Era filha do pianista francês Joseph Paul Tagliaferro, que, no Brasil, passou a ser conhecido por Paulo Tagliaferro, e de Louise Hergenröder. Seus avós paternos eram Giovanni Antonio Tagliaferro, italiano, e Mélanie Fahys, francesa. Seus avós maternos eram naturais da Alsácia, região histórica situada no nordeste da França. Fazendo fronteira com a Alemanha e a Suíça, esta região esteve sob o controle alternado da Alemanha e da França ao longo dos séculos e reflete uma mistura dessas duas culturas. Portanto, Magdalena nasceu em 19 de janeiro de 1893, fruto abençoado de uma saudável mistura de raças. Na ocasião, a família morava na Argentina e passava férias de verão em Petrópolis, região serrana do Rio de Janeiro.

Seus pais resolveram deixar a Argentina e vir para o Brasil, onde fixaram residência na cidade de São Paulo. Na capital paulista, Paulo Tagliaferro se estabeleceu como professor de piano e de canto, pois tinha uma belíssima voz de barítono. Ele fez seus estudos de piano e canto no Conservatório de Música de Paris, onde foi aluno de piano do compositor Gabriel Fauré. Paulo era um excelente professor, especialista no ensino da técnica pianística. Ele assumiu a educação musical de sua filha em 1898, quando ela tinha apenas cinco anos de idade. Desde as primeiras lições, Magdalena revelou ser uma criança-prodígio e, também, ter “ouvido absoluto”. O seu primeiro recital aconteceu em São Paulo, aos nove anos de idade. Sua mãe aprontou-a com um lindo vestido branco com bordado inglês. Magdalena fez a sua estreia para um grande público, interpretando o Concerto nº 20 para piano e orquestra, em ré menor, K. 466, de Mozart. A plateia fez à criança uma acolhida delirante. Ao final da apresentação, ela ganhou dos organizadores uma boneca maior do que ela.

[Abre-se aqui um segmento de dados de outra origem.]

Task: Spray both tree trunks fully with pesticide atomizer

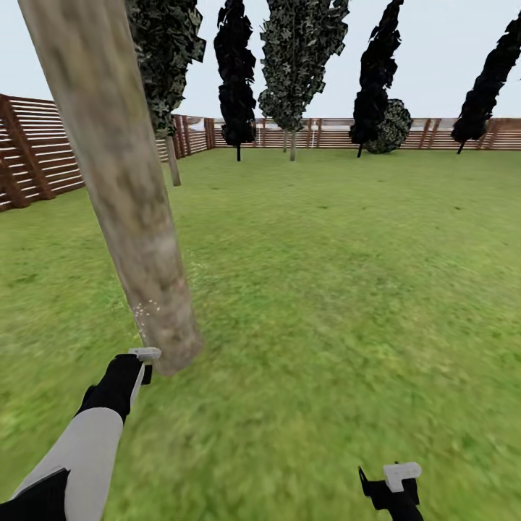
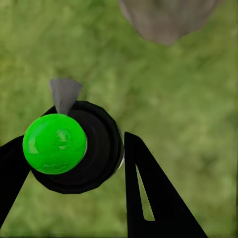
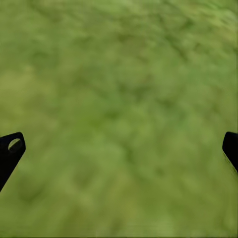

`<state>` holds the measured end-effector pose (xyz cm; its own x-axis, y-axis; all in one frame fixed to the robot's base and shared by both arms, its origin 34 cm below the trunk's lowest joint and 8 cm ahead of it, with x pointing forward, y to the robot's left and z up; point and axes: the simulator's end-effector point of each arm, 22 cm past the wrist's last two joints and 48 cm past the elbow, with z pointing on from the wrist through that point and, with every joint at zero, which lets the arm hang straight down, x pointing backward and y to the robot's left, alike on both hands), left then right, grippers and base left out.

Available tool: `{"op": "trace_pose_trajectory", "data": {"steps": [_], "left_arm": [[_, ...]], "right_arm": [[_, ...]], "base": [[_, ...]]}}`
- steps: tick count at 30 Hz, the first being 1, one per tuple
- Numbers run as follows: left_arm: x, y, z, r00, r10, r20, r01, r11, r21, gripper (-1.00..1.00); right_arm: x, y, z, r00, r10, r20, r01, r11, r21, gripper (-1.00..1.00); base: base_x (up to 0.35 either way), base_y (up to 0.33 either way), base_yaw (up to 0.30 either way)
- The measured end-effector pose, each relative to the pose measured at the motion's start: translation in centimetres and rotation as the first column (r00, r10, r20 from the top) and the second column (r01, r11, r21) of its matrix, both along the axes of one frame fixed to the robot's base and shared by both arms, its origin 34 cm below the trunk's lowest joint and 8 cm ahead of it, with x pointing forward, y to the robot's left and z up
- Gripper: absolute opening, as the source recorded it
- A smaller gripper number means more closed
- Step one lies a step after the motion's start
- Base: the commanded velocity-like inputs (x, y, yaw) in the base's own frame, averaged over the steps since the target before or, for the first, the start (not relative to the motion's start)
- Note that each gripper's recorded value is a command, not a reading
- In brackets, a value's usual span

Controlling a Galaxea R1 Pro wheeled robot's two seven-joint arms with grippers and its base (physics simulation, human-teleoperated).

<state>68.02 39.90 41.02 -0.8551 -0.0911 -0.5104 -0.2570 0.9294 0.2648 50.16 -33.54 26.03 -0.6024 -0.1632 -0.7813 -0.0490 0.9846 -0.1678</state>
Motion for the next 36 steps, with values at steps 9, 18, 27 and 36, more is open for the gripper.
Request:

Dois anos depois, aos 12 anos, seu pai preparou uma turnê mais ambiciosa, que incluía concertos no Brasil, na Argentina e no Uruguai. Na esteira do sucesso obtido nessa turnê, Paulo Tagliaferro resolveu retornar à França para investir na carreira musical de sua filha, encaminhando-a para o renomado Conservatório Musical de Paris. Aos treze anos, Magdalena foi submetida a uma prova de capacitação para ingresso no Conservatório de Paris, tendo sido admitida por unanimidade pela banca examinadora, tocando a terceira “Balada” de Chopin.

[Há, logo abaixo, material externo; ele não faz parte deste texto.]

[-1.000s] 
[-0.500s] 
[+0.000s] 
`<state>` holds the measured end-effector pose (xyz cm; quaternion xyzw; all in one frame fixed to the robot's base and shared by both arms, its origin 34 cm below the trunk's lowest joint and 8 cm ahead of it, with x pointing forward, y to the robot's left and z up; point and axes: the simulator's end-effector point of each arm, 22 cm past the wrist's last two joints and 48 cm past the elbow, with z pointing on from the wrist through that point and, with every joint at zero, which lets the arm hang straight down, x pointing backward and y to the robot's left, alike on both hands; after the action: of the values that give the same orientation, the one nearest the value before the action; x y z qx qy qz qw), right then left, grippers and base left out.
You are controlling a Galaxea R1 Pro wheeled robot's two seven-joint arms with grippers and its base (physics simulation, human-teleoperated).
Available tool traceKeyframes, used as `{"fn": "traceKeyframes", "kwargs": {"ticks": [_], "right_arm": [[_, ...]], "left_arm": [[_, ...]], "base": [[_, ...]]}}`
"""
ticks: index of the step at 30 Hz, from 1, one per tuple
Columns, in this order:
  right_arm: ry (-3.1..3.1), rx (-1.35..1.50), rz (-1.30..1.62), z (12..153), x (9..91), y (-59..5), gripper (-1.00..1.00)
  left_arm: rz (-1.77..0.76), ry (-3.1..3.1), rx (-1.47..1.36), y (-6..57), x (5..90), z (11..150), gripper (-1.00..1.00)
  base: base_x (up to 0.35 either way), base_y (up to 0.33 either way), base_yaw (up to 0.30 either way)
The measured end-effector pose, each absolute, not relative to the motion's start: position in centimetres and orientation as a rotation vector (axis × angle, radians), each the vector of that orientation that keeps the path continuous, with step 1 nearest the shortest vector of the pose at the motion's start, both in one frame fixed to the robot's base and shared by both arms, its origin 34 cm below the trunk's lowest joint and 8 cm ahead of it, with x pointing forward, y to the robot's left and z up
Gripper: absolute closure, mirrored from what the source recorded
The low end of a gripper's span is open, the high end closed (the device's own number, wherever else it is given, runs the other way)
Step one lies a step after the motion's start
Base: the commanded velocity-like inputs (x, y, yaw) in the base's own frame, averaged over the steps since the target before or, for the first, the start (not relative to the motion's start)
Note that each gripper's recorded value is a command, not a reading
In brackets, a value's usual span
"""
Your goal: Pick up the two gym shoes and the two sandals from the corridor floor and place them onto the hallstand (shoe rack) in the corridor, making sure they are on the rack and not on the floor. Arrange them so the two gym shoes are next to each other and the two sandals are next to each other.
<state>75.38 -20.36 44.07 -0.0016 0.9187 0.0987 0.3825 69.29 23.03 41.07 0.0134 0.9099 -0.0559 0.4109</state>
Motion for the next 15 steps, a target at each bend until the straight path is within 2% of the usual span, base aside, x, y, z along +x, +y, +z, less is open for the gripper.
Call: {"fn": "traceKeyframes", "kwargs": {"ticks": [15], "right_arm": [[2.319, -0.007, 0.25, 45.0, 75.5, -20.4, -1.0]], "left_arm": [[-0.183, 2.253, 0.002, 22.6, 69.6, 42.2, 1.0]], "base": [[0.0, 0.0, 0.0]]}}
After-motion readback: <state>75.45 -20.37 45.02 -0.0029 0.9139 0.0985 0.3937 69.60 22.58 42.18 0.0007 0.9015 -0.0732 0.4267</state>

Um ano depois, obteve, entre 46 concorrentes, o 1º Prêmio e a Medalha de Ouro em concurso do conservatório, interpretando a “Sonata nº 2, opus 39, em Lá b Maior”, do compositor alemão Carl Maria von Weber. Participaram da banca de prova nada menos que: Moritz Moszkowski (1854-1925), Alfred Cortot (1877-1962) e Gabriel Fauré (1845-1924).

Nessa época, Magdalena apresentou seu primeiro concerto na Salle Érard, reduto dos grandes virtuoses que se apresentavam em Paris. Em seguida, tornou-se aluna de Cortot e Fauré, sendo este último diretor do conservatório. Desde 1908, com apenas 15 anos, a jovem pianista iniciou uma intensa e vitoriosa carreira de concertista. Apresentava regularmente concertos na França e em outros países da Europa, além do Brasil e Estados Unidos. Foi Alfred Cortot quem sugeriu que ela adotasse o nome artístico de Magda Tagliaferro (Madá, em francês), como ficou conhecida em todo o mundo. Curiosamente, ela jamais conseguiu introduzir esse prenome no Brasil, onde sempre foi chamada de Magdalena.

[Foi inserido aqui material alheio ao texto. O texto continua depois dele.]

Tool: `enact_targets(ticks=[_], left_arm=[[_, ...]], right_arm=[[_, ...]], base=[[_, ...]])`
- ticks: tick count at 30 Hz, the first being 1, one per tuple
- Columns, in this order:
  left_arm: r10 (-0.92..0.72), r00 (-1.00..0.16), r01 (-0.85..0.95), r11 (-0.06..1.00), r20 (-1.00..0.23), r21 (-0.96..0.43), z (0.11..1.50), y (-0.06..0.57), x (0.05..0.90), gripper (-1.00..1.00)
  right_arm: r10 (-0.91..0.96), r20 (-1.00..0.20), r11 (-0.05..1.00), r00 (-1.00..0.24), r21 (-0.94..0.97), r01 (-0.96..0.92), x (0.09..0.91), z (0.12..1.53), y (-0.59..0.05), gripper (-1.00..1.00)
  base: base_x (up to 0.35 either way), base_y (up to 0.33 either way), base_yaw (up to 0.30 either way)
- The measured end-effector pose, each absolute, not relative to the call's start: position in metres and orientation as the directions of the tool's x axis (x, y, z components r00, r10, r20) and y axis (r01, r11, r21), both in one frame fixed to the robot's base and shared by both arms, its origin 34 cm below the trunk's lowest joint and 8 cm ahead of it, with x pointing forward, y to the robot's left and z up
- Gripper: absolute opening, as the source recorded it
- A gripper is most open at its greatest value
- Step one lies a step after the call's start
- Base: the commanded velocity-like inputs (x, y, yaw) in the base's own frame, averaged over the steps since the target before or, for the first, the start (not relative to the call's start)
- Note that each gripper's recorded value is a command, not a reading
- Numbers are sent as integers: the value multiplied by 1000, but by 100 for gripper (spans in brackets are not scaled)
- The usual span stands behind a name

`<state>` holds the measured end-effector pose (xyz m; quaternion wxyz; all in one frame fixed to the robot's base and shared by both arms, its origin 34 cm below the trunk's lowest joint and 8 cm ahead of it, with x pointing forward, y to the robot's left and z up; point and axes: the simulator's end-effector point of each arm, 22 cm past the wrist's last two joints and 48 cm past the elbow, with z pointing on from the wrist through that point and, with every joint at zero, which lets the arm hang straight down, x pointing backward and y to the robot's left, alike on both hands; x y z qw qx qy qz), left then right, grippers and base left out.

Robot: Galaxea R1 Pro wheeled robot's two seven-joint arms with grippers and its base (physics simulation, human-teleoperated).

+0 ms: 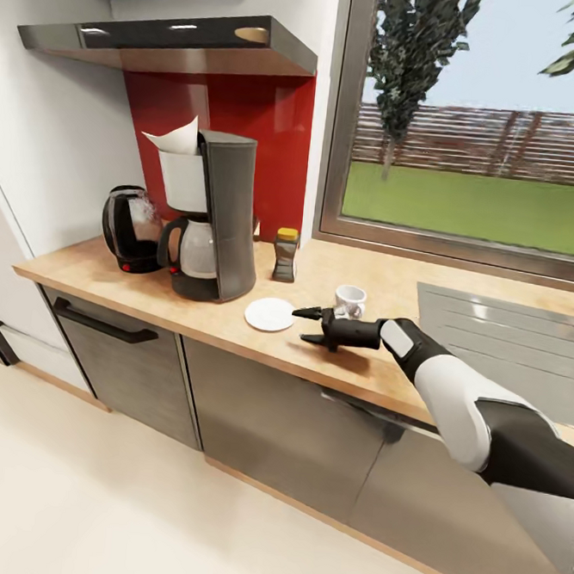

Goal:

Como autêntica capricorniana, ela era elegante, inteligente, prática e independente. Foi uma das primeiras mulheres a dirigir automóvel em Paris. Teve uma vida amorosa bastante agitada, tendo se casado três vezes. Cheia de charme e portadora de um carisma muito especial, teve inúmeros admiradores ao longo de sua vida, como foi o caso de Alfred Cortot, um incorrigível conquistador. Magda era vaidosa, mantinha seus cabelos ruivos muito bem arrumados, estreava um novo vestido a cada apresentação, estava sempre impecavelmente maquiada e gostava de manter os lábios e as unhas sempre pintados de vermelho. Adorava usar vestidos longos com decotes ousados nas costas. Além disso, gostava de praticar esportes, com natação, tênis, alpinismo e golfe. Tinha mais amigos do que amigas. Seus parceiros de prática esportiva eram sempre homens, a maioria músicos de renome internacional.

No início de 1939, Magdalena foi para os Estados Unidos para uma temporada de concertos, sob o patrocínio do governo francês. Permaneceu lá durante um período de dois meses, quando recebeu um telegrama do Brasil propondo numerosos concertos, não só no Brasil como também na Argentina. O convite partiu do então ministro da Educação e Cultura do governo de Getúlio Vargas, Gustavo Capanema. Sem poder transpor a fronteira para entrar na França, por causa da guerra, Magdalena veio para o Brasil num voo a partir de Nova York. Acabou permanecendo em nosso país por dez anos, de 1939 a 1949. Trabalhou nesse período catorze horas por dia, ministrando cursos públicos, estudando, tocando concertos, viajando por todo o país e atendendo alunos particulares. O êxito desses cursos a obrigaram a fundar uma escola particular no Rio de Janeiro, com uma sucursal em São Paulo. Preparou uma série de vinte aulas apresentadas na rádio do Ministério da Educação e Cultura, com execuções e comentários sobre as obras e os autores, intitulada “Dois Séculos de Música”.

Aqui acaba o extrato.